Subcellular distribution of acid NADPase activity within the parenchymal cells of rat liver.

We examined the distribution of acid NADPase activity in rat hepatocytes by cytochemistry and subcellular fractionation. Cytochemical studies revealed strong NADPase activity in many lysosomes and Golgi saccules situated between the medial and trans aspect of the stack. Light, spotty deposits of reaction product also were observed frequently within elements of the Golgi-associated endoplasmic reticulum lysosome (GERL) system. Biochemical studies with liver homogenates indicated that NADPase activity was distributed across various subcellular fractions in a pattern resembling typical nonspecific acid phosphatase activity, as monitored using beta-glycerophosphate as substrate. Thus, by differential centrifugation, most cellular NADPase activity was found in the large granule (ML) fraction (61%). The microsomal (P) fraction showed about 17% whereas the nuclear (N) and cytosol (S) fractions each accounted for about 11% of the remaining NADPase activity, respectively.

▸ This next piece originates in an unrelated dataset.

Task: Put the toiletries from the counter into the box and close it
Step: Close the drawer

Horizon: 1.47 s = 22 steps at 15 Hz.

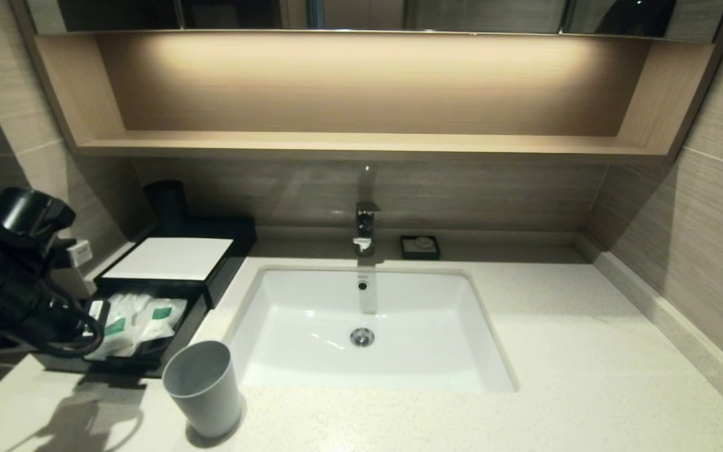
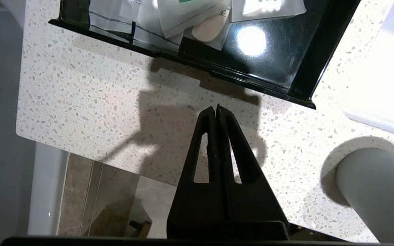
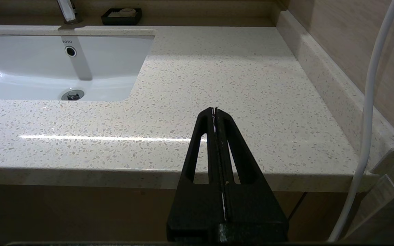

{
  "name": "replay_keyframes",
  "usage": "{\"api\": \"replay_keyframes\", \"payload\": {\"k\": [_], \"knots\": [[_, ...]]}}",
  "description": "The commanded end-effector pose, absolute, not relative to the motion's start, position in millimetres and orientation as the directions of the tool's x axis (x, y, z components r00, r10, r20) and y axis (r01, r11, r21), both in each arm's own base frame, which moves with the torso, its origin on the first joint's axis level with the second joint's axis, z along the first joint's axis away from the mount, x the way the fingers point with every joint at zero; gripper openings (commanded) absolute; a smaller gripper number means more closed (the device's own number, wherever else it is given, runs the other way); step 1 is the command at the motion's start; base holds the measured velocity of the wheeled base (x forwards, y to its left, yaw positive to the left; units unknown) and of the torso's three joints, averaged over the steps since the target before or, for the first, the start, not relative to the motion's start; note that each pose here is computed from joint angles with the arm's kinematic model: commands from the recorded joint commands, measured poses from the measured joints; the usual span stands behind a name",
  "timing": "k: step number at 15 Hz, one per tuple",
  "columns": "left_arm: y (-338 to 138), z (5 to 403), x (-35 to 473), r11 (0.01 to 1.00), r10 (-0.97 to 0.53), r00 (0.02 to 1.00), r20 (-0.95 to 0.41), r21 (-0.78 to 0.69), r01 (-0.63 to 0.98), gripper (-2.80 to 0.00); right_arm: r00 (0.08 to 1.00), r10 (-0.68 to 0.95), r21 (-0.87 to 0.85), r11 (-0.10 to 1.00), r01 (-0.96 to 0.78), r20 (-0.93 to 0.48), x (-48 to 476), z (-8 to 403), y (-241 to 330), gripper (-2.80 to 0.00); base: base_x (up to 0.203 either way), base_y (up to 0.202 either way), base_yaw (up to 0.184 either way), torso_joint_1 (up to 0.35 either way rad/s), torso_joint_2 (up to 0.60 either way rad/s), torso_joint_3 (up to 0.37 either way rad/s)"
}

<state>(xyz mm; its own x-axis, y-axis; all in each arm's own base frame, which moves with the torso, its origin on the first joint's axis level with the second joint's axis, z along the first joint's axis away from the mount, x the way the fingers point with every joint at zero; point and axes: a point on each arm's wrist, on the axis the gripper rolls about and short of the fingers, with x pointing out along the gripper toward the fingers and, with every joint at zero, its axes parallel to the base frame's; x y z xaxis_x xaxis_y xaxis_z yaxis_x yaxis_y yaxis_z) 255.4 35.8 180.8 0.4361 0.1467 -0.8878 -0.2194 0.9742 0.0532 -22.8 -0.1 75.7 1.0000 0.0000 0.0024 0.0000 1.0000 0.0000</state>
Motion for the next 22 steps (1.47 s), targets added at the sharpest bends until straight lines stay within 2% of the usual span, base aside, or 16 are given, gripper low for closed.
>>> {"api": "replay_keyframes", "payload": {"k": [1, 22], "knots": [[34.4, 178.6, 247.2, 0.975, 0.142, 0.425, -0.894, 0.052, -0.217, -2.8, 1.0, 0.0, 0.0, 1.0, 0.0, 0.003, -22.8, 75.3, -0.1, -2.8, 0.0, 0.0, 0.0, 0.0, 0.0, 0.0], [35.4, 143.8, 251.8, 0.976, 0.126, 0.296, -0.947, 0.064, -0.209, -2.8, 1.0, 0.0, 0.0, 1.0, 0.0, 0.002, -22.7, 75.5, -0.1, -2.8, 0.0, 0.0, 0.0, 0.0, 0.0, 0.0]]}}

Separation of the ML fraction into endosomes and secondary lysosomes revealed most of the acid NADPase activity associated with lysosomes. An alternate one-step method for isolation of fractions indicated that 3% of the recovered acid NADPase activity, but 55% of the Golgi marker enzyme galactosyl transferase, was associated with a purified intact Golgi fraction. Cytochemical studies with ML and intact Golgi fractions indicated that bona fide reaction product was localized to lysosomes and to the same saccules that were reactive in vivo. We propose that saccules making up the trans half of the Golgi stack may represent a site for accumulation of a biogenetic precursor of the lysosomal acid NADPase in hepatocytes.